04:30 PM
BPO Continues to Evolve
Another reason is that there's a notable "strategic minority" of companies, according to the InformationWeek Analytics survey of 372 business technology professionals, including 110 in financial services, that see BPO as a road to competitive advantage, with goals such as transforming processes and increasing revenue, not merely cutting costs and meeting short-term goals. In financial services, that strategic group is about 15 percent (with another 24 percent responding that BPO is "more strategic than tactical"). These are the companies that will push beyond the concerns that sometimes fence in today's BPO industry.
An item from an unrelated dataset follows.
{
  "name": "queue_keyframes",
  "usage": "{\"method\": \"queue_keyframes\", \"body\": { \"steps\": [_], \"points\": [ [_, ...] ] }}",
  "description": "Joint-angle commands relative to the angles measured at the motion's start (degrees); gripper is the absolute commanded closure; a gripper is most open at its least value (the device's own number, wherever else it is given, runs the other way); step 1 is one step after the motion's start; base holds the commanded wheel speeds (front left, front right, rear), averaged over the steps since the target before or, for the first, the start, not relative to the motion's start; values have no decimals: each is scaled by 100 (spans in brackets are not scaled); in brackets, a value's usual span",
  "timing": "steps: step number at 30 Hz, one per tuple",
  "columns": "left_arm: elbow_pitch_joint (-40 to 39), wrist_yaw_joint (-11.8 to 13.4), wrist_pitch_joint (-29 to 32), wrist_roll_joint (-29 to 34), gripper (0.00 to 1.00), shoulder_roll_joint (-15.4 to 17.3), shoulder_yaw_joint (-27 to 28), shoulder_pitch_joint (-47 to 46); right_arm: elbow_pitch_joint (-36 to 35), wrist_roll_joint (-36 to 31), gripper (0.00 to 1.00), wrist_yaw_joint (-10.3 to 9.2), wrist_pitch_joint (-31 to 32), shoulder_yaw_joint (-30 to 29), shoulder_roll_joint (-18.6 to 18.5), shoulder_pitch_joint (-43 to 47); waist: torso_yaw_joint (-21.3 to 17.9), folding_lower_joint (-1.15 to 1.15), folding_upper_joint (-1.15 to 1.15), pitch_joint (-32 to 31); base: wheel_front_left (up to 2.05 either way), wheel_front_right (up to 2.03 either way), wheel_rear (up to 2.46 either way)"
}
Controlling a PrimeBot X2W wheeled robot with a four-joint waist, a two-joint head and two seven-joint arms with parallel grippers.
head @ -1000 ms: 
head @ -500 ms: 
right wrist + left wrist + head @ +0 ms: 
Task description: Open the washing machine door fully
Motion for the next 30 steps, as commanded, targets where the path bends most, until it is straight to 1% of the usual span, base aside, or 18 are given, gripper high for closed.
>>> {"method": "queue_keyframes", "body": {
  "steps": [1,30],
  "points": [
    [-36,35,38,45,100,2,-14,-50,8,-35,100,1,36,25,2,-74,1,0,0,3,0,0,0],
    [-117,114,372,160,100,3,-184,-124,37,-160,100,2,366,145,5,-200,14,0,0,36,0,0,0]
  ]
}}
Yet the top concerns about BPO revealed by the survey will only be magnified as financial services companies consider KPO, which might be used for insurance functions such as market segmentation analysis and data mining to aid in underwriting and to identify new business opportunities, or for capital market functions such as equity research in support of domestic analysts. It takes a high degree of trust to transfer custody of customer data, share tacit knowledge and work as a single team. Yet the No. 1 concern financial services companies have about BPO is data security, according to InformationWeek Analytics, a sibling property of Insurance & Technology. No. 2 is the difficulty of managing BPO, followed by tension between employees and outsourcers, the difficulty in reversing deals and reduced flexibility to change processes.
Where's the Innovation?
There's also the question of whether outsourcers have the innovation capability needed for KPO. Just 10 percent of financial services companies surveyed gave BPO providers high marks for innovating process change. Only 16 percent of financial services respondents said they see improvement in vendors assigning quality people for their projects. Companies that aren't getting bright ideas and top people on everyday projects won't likely rush those vendors up the knowledge stack. Such data suggests that only a few vendors, and their most sophisticated clients, will embrace this model initially.
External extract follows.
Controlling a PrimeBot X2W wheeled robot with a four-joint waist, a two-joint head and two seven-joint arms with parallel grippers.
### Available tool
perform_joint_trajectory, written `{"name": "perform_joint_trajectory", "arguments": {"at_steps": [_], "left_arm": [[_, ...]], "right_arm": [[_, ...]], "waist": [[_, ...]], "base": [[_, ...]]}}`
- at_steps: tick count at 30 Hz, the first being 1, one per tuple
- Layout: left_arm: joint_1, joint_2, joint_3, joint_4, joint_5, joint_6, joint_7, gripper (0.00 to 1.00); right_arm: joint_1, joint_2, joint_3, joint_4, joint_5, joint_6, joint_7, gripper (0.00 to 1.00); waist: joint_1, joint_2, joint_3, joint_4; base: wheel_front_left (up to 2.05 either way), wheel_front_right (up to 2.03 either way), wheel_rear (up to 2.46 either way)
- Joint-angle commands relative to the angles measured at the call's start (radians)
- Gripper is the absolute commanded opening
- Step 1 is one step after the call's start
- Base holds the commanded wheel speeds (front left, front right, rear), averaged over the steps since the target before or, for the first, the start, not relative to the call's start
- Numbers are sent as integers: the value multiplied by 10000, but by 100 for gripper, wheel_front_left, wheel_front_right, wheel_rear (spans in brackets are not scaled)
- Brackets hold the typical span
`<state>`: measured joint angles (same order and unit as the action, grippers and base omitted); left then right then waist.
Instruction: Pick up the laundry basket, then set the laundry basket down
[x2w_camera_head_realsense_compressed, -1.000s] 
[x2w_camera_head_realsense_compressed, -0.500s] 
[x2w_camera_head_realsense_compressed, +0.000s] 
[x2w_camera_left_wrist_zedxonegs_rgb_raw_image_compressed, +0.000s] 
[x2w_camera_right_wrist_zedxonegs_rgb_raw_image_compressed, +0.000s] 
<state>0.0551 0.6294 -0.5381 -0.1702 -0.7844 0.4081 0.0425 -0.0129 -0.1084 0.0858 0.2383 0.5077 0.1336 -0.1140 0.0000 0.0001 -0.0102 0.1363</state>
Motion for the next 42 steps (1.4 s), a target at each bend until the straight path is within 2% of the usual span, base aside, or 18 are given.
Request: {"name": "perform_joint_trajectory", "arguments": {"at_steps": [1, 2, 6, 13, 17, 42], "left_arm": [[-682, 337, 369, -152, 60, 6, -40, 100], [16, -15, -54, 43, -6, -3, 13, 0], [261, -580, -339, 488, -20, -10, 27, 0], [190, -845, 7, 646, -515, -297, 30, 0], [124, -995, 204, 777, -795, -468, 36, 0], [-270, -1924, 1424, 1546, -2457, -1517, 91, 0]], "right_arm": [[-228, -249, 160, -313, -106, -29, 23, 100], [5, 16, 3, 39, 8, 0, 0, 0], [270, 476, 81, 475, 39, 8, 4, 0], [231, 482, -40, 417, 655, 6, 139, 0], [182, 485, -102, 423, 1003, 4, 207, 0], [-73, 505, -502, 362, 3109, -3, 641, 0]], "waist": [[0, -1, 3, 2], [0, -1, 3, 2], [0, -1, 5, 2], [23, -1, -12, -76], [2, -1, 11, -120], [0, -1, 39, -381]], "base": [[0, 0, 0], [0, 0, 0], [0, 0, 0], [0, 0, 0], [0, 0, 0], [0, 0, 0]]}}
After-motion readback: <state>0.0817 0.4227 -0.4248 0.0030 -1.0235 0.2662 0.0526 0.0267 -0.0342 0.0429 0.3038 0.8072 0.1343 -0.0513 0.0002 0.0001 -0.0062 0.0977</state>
All signs point to companies' use of BPO continuing to grow, however. The InformationWeek Analytics survey finds 28 percent of companies plan to increase the use of BPO, about four times more than those planning to decrease the use of outsourcing. Yet cost cutting through additional outsourcing only goes so far. Given that outsourcing is a mature phenomenon -- with organizations having made significant investments in offshore BPO capabilities, particularly in financial services -- any significant increase in the amount of outsourcing has to press beyond self-imposed limits and barriers with which companies have become comfortable. Market pressures -- from troubles within the financial services industry to rivals successfully tapping these strategies for a competitive edge -- may compel companies to push those limits into areas such as KPO.